▶ Directions for this task: Give an unaltered copy of the listing below, minus its pictures.

▶ Information shown:

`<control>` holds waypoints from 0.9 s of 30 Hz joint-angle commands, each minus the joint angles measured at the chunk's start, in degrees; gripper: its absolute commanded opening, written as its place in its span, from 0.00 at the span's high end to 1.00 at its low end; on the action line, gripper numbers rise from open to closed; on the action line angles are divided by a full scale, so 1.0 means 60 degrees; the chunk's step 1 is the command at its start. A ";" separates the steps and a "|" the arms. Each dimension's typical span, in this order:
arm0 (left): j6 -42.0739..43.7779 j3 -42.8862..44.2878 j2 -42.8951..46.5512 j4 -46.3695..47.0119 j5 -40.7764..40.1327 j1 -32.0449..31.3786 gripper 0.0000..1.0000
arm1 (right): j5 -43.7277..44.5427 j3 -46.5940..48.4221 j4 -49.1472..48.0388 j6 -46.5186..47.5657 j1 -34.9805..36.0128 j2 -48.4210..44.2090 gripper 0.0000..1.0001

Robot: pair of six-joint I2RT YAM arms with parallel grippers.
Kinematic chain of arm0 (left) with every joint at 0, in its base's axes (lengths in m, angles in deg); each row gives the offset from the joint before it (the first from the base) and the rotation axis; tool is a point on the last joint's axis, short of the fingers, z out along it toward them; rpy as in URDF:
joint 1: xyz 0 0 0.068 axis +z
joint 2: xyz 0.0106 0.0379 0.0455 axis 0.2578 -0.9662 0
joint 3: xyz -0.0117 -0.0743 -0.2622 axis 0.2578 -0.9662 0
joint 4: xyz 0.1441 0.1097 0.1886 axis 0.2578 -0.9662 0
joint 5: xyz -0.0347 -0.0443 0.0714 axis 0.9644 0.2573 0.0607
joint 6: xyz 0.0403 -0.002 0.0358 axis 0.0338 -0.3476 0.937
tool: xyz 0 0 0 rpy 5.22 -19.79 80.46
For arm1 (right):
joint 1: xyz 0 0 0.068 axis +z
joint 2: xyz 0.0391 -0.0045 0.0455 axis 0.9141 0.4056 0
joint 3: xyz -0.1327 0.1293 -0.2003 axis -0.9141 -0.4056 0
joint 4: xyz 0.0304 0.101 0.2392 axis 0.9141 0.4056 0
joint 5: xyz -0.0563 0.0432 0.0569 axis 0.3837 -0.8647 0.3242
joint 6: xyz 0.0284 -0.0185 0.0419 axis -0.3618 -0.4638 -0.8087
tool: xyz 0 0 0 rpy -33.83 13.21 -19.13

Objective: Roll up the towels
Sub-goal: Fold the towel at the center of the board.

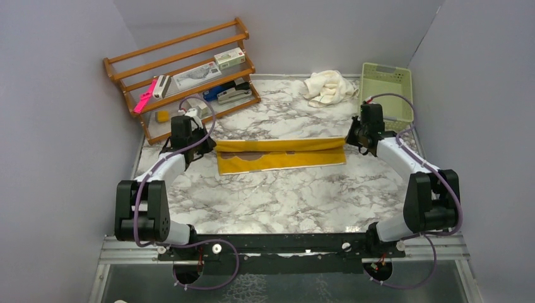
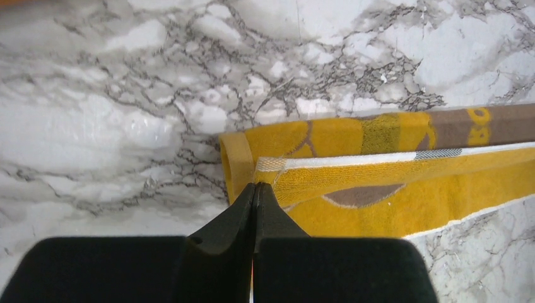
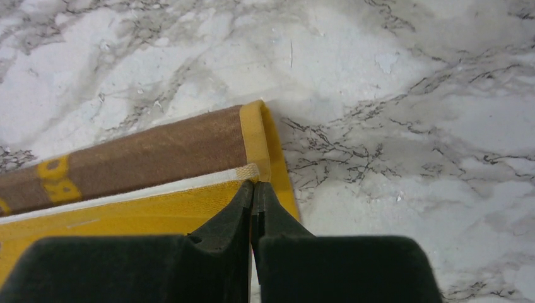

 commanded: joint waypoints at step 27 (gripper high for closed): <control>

▶ Result for this task:
`<control>` holds waypoints from 0.9 s of 30 Hz joint-angle commands, each minus the joint angles measured at the chunk's start, in degrees; gripper: its absolute commanded opening, written as its place in its span, from 0.00 at the span's high end to 1.00 at its low end; on the action line, gripper numbers rise from open to closed; on the action line angles are divided by a full scale, so 1.0 means 60 degrees; the chunk's step 1 is the command at its start. A ";" separates the steps and a "|" the arms. Each dimension's typical span, in this order:
arm0 (left): j6 -42.0739..43.7779 j3 -42.8862..44.2878 j2 -42.8951..46.5512 j4 -46.3695..47.0119 j5 -40.7764..40.1327 j1 -32.0449..31.3786 gripper 0.0000..1.0000
arm1 (right): j5 -43.7277..44.5427 j3 -46.5940..48.4221 j4 -49.1472..48.0388 j6 -46.5186..47.5657 j1 -34.9805..36.0128 j2 -48.4210..44.2090 gripper 0.0000..1.0001

Robot: pair of six-joint I2RT YAM arms with parallel grippers.
Kinematic chain of arm0 (left) with every joint at 0, in its base's axes (lengths in m, angles in deg); each row gives the offset from the joint before it (the first from the base) and the rotation axis; tool is a point on the last joint's axis, short of the fingers, z out along it toward them; rpy as in URDF:
joint 1: xyz 0 0 0.068 axis +z
joint 2: xyz 0.0106 0.0379 0.0455 axis 0.2578 -0.9662 0
joint 3: xyz -0.0117 -0.0743 -0.2622 axis 0.2578 -0.9662 0
joint 4: xyz 0.1441 0.1097 0.1886 axis 0.2578 -0.9662 0
joint 5: xyz -0.0347 -0.0443 0.0714 axis 0.9644 0.2573 0.0607
joint 6: xyz 0.0403 -0.002 0.0358 axis 0.0338 -0.3476 0.937
tool: xyz 0 0 0 rpy 5.22 -19.79 80.46
For arm1 (right):
joint 1: xyz 0 0 0.068 axis +z
joint 2: xyz 0.0391 -0.0045 0.0455 axis 0.9141 0.4056 0
joint 3: xyz -0.1327 0.1293 -0.2003 axis -0.9141 -0.4056 0
joint 4: xyz 0.0304 0.101 0.2392 axis 0.9141 0.4056 0
joint 5: xyz -0.0563 0.0432 0.0569 axis 0.3837 -0.8647 0.3242
joint 6: xyz 0.0284 -0.0185 0.0419 axis -0.3618 -0.4638 -0.8087
tool: xyz 0 0 0 rpy -33.83 13.21 -19.13

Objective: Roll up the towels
Sub-goal: Fold the towel at the center of the board.


 commanded: joint waypoints at step 27 (gripper high for closed): <control>

The output has nothing more to it.